Work instructions: Everything in the data below is left aside except the lines from the one containing "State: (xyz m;" through the one containing "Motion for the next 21"; repeat those exactly.

Supplied data:
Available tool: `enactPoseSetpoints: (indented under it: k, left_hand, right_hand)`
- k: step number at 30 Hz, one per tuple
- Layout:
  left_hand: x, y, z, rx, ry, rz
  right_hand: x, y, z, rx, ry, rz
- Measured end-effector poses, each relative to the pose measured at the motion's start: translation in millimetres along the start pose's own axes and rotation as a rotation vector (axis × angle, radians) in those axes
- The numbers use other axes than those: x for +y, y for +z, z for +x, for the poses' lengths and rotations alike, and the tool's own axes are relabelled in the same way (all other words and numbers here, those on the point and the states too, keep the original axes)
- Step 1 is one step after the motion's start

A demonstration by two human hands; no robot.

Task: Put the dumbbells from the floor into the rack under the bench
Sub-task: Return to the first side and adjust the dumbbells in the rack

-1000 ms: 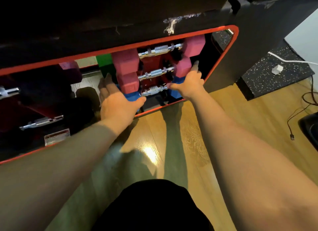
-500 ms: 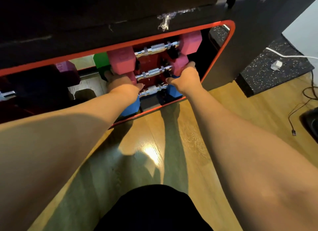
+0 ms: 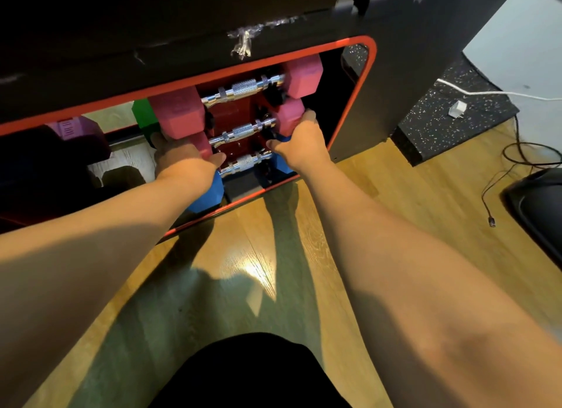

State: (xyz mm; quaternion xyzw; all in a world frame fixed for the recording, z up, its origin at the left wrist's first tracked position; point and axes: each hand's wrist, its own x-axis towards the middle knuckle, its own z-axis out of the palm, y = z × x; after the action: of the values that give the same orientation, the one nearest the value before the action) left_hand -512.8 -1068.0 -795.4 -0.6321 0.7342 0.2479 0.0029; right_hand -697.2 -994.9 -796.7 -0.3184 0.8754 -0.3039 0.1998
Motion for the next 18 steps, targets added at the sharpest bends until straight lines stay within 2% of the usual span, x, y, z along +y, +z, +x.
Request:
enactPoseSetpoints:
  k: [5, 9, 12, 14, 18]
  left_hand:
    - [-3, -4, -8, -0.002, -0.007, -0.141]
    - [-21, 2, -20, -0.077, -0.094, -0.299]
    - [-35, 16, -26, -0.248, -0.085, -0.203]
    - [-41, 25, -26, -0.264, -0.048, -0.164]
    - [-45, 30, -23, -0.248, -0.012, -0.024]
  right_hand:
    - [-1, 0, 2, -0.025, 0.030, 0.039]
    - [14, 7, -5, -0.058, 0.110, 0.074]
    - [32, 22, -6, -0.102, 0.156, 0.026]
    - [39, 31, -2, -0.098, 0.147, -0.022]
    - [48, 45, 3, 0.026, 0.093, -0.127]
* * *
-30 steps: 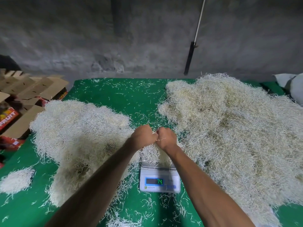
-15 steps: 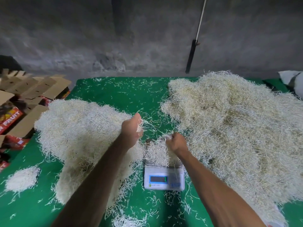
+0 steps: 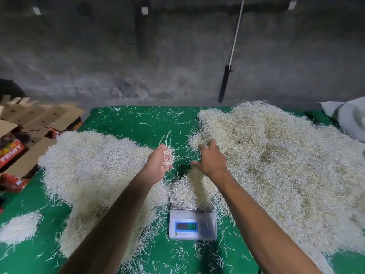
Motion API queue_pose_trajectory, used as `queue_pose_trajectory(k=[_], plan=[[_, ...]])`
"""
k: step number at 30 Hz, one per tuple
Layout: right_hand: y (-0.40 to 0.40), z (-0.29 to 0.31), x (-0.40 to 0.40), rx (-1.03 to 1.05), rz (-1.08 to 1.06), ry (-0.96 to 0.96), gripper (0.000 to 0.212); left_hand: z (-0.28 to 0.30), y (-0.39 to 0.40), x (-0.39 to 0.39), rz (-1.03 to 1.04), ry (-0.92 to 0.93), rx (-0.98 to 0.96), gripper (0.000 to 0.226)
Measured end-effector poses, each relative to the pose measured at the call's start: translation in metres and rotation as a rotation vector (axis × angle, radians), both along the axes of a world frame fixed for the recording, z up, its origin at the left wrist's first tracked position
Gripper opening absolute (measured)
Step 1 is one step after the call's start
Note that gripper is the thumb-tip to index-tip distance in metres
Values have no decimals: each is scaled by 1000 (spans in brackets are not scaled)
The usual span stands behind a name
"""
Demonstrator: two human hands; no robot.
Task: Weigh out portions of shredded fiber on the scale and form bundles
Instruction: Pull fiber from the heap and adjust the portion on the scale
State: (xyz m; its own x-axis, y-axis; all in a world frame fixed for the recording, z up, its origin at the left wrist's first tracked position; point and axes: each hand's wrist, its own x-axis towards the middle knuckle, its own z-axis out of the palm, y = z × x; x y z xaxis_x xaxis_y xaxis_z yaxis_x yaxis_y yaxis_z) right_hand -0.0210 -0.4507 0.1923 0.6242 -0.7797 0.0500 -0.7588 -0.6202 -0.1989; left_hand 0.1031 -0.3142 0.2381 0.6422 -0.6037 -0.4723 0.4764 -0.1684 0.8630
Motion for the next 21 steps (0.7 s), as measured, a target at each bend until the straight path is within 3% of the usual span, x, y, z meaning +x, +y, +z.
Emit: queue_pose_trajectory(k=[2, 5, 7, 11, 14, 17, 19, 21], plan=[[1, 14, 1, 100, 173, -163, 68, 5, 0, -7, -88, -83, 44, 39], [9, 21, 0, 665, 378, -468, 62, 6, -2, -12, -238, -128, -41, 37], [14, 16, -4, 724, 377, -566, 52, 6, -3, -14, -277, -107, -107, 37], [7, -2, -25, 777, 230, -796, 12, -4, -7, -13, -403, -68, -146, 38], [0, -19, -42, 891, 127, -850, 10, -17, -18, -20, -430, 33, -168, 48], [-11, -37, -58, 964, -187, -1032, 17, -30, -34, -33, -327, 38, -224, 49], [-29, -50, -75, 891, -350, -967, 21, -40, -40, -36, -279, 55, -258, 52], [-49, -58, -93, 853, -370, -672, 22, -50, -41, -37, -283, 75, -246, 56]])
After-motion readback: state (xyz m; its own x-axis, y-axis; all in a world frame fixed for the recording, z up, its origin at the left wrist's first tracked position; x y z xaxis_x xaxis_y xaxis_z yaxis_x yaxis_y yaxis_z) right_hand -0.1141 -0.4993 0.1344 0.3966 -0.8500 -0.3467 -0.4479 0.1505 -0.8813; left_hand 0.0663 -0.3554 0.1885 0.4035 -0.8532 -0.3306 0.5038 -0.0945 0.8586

Task output:
State: (xyz m; its own x-axis, y-axis; all in a world frame fixed for the recording, z up, its origin at the left wrist's first tracked position; point and axes: each hand's wrist, its own x-axis towards the middle knuckle, its own z-axis out of the palm, y = z × x; x y z xaxis_x xaxis_y xaxis_z yaxis_x yaxis_y yaxis_z) right_hand -0.0210 -0.4507 0.1923 0.6242 -0.7797 0.0500 -0.7588 -0.6202 -0.1989; left_hand 0.1031 -0.3142 0.2381 0.6422 -0.6037 -0.4723 0.4764 -0.1684 0.8630
Motion for the next 21 steps (0.7 s), as measured, a target at each bend until the straight path is within 3% of the usual span, x, y, z meaning +x, +y, +z.

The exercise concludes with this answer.